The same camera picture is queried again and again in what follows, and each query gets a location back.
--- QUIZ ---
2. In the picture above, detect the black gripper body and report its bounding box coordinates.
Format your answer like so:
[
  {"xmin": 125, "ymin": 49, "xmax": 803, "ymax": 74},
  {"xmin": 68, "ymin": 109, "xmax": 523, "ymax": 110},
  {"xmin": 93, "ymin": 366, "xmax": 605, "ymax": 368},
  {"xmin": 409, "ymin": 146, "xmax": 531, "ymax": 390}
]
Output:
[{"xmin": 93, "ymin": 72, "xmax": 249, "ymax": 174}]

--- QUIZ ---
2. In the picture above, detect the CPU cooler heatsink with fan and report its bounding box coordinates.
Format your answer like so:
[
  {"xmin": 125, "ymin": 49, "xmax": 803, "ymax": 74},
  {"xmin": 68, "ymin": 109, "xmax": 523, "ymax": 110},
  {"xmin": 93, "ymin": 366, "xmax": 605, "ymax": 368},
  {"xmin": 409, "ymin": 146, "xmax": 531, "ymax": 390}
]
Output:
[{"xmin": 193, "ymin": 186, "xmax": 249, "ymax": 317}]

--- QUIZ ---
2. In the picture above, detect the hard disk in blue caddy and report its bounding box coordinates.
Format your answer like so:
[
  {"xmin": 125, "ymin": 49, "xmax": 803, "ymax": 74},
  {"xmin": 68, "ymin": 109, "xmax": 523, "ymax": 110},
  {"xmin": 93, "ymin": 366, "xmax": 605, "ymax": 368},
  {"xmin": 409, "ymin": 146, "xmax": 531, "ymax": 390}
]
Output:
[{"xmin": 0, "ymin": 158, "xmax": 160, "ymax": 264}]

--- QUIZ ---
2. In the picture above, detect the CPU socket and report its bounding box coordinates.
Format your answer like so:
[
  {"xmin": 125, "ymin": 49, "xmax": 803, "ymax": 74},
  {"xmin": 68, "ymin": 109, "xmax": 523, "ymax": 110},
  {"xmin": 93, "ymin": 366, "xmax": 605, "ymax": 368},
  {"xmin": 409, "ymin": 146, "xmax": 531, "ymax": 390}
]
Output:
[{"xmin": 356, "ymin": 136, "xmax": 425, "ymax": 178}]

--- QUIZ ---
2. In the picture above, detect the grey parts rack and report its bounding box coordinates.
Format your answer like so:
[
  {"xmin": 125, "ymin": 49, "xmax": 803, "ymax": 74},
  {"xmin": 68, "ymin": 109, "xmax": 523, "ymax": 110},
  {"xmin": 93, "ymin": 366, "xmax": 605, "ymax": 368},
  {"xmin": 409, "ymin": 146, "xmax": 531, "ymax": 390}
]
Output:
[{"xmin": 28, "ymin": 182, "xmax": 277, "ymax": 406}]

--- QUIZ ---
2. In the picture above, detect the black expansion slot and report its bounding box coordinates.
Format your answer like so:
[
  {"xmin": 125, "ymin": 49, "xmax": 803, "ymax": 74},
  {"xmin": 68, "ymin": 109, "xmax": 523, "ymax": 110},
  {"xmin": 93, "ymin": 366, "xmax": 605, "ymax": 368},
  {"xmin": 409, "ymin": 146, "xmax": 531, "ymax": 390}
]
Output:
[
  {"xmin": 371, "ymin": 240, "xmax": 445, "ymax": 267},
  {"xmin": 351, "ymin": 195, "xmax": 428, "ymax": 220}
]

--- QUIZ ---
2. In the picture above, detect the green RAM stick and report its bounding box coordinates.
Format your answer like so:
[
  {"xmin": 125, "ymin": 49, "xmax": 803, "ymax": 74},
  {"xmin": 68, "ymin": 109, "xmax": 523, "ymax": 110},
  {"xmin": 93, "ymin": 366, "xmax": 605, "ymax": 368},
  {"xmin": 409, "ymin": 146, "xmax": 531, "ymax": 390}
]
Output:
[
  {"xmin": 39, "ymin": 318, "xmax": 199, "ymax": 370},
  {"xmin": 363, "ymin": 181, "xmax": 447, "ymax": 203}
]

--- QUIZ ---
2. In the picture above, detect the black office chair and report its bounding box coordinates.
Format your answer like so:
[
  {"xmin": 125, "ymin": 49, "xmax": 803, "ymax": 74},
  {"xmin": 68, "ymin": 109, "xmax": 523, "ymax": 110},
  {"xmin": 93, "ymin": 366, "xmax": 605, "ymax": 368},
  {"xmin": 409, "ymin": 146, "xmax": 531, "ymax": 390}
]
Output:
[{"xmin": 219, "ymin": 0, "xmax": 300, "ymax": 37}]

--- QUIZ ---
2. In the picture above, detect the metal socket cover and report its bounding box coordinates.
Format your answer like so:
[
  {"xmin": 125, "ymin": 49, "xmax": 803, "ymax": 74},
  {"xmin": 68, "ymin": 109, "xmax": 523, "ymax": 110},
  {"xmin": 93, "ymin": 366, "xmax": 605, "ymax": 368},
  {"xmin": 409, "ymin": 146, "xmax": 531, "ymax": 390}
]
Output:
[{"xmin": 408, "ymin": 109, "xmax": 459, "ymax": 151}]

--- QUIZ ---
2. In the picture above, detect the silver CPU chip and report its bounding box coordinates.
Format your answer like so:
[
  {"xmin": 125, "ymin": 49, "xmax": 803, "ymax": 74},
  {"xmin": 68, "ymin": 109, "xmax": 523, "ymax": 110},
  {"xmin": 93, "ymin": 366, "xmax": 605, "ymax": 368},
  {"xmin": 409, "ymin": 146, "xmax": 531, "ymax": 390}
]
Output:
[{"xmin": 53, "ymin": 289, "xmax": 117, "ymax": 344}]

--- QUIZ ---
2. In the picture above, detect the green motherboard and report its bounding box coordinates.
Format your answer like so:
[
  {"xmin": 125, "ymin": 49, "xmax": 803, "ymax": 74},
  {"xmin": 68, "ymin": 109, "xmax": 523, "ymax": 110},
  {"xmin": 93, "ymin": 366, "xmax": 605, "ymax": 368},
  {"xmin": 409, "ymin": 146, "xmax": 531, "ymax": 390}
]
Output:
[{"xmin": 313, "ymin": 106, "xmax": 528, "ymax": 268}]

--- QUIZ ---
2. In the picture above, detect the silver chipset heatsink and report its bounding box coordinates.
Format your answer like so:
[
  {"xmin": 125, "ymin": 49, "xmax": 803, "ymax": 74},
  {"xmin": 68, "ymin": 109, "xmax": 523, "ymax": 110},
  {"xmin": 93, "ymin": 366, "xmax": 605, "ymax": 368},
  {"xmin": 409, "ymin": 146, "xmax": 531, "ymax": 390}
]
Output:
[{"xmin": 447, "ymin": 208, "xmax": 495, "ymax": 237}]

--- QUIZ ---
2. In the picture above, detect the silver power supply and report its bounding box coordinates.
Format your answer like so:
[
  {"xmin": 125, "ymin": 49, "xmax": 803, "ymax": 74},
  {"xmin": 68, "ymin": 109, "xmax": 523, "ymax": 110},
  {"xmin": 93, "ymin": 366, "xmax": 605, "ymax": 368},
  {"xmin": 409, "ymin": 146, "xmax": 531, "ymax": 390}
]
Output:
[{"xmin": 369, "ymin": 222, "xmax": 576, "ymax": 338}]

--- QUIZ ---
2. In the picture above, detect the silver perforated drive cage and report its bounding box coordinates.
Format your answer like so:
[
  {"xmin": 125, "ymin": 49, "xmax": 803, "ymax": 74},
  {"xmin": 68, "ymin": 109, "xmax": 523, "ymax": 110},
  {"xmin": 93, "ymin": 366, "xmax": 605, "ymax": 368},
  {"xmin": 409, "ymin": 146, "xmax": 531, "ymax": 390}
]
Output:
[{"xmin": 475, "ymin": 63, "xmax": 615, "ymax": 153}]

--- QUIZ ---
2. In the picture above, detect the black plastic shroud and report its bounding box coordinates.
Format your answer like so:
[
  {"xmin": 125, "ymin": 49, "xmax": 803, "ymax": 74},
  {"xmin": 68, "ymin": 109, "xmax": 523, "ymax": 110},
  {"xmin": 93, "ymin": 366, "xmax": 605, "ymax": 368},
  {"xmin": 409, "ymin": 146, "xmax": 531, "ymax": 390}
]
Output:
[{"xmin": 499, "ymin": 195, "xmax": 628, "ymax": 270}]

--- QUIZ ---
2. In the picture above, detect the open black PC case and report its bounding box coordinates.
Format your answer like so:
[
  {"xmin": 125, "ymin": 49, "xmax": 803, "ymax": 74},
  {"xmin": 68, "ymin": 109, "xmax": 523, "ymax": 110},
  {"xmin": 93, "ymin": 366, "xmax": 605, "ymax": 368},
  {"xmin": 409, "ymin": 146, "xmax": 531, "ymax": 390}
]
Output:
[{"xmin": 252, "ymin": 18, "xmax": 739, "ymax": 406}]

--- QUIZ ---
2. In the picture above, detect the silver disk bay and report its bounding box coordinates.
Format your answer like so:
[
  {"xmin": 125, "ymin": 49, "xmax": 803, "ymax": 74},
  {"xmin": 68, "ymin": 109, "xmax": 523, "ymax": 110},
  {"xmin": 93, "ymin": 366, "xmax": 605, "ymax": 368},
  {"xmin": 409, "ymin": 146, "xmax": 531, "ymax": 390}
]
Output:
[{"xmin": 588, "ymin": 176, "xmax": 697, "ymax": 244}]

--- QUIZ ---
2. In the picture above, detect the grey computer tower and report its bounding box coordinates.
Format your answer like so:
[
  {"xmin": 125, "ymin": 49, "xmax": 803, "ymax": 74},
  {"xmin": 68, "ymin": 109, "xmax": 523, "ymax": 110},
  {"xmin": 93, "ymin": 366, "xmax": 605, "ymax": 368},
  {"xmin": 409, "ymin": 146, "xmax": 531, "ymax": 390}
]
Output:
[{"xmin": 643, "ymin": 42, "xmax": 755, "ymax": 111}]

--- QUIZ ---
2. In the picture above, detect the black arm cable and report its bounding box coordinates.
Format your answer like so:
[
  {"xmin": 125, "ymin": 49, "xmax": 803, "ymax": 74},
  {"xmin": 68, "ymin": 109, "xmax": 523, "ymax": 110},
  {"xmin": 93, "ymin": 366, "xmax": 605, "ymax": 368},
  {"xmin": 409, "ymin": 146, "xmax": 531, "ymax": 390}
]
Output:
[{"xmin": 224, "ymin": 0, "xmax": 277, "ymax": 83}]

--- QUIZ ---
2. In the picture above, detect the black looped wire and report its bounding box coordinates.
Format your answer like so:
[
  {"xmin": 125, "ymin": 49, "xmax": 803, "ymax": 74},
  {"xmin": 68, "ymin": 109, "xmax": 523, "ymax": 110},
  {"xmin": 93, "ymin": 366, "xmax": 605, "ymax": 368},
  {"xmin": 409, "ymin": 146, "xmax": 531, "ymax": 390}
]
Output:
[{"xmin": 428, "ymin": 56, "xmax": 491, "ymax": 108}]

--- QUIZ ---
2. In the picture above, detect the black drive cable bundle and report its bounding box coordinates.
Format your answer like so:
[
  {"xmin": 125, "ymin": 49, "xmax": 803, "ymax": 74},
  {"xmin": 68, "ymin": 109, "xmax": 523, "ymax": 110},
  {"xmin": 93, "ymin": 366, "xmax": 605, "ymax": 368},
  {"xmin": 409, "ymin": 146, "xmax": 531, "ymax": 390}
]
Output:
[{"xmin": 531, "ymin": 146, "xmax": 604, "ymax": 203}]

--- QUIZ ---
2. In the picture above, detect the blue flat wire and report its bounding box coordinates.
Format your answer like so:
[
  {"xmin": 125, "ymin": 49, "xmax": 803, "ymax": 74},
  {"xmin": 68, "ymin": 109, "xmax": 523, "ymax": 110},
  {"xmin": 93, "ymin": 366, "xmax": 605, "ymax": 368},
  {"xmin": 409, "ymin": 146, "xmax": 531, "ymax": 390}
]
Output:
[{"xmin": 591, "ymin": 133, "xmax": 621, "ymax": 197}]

════════════════

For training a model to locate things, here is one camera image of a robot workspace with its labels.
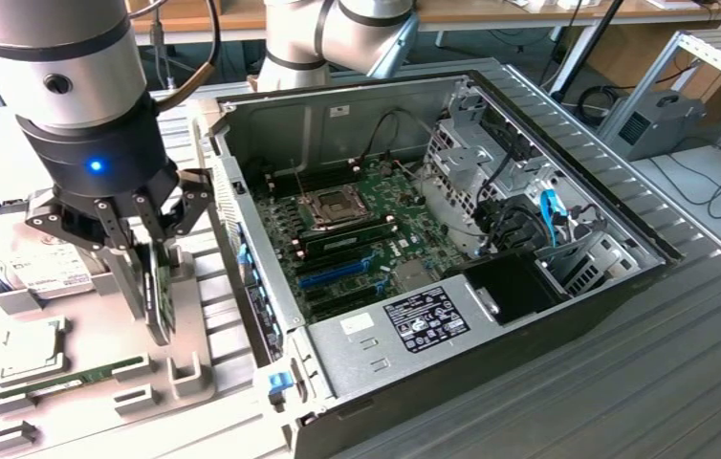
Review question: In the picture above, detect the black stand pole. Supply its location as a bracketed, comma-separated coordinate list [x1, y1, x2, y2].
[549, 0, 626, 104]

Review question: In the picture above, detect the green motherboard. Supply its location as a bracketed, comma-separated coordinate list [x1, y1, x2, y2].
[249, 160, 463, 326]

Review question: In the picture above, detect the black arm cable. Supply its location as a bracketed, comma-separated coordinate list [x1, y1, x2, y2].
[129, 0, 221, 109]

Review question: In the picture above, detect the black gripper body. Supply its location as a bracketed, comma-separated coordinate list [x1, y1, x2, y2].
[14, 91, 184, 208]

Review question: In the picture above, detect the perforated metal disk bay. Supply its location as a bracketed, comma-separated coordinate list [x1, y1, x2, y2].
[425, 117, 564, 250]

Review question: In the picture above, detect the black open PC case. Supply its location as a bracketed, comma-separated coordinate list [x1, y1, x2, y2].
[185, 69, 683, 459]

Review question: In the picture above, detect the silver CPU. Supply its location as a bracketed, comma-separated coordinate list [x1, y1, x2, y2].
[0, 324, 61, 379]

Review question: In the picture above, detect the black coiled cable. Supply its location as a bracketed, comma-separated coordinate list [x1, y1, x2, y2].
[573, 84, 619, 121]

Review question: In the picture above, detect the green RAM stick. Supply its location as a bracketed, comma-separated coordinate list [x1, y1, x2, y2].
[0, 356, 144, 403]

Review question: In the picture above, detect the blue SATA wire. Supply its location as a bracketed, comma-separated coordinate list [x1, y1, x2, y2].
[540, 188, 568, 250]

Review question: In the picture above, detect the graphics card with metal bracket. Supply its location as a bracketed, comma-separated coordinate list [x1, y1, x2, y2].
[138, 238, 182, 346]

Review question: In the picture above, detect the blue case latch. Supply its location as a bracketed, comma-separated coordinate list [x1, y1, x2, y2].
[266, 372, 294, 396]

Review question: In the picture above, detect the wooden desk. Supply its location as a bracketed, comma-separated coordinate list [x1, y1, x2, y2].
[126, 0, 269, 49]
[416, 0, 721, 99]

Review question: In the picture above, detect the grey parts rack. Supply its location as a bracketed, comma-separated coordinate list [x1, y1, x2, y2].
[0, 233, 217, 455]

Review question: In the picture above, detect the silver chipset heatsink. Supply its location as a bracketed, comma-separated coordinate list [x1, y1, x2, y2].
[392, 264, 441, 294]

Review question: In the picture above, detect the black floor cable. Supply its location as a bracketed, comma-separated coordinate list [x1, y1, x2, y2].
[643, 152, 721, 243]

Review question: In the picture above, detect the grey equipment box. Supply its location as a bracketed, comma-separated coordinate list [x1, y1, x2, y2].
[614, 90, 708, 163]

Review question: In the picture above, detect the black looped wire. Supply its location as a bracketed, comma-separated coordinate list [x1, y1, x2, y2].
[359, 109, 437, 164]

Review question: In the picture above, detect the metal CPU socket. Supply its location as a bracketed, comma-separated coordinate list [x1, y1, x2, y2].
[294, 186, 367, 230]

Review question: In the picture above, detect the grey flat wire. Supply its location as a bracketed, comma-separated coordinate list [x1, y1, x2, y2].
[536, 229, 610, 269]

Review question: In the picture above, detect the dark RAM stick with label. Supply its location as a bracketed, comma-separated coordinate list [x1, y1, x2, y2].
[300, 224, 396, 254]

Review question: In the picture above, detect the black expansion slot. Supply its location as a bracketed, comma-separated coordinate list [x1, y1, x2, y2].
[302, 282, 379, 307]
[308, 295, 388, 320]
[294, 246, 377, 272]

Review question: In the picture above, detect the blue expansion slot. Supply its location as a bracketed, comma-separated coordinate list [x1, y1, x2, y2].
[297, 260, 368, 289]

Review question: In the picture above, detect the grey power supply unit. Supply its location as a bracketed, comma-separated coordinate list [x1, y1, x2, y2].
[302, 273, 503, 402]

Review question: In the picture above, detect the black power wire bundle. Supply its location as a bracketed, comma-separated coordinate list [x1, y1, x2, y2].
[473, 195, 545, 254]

════════════════

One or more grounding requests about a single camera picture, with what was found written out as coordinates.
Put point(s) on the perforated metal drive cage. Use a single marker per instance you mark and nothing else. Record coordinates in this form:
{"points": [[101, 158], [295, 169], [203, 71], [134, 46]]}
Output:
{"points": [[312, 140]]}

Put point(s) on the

════════════════

The task: Where a line of the data above includes the string "drive", pull it out.

Response area:
2. In the picture above, detect the silver perforated drive cage and report its bounding box coordinates.
2. In the picture above, detect the black drive cable bundle and report its bounding box coordinates.
Put point(s) on the perforated metal drive cage. Use a single marker per instance you mark and nothing else. Record coordinates in this form:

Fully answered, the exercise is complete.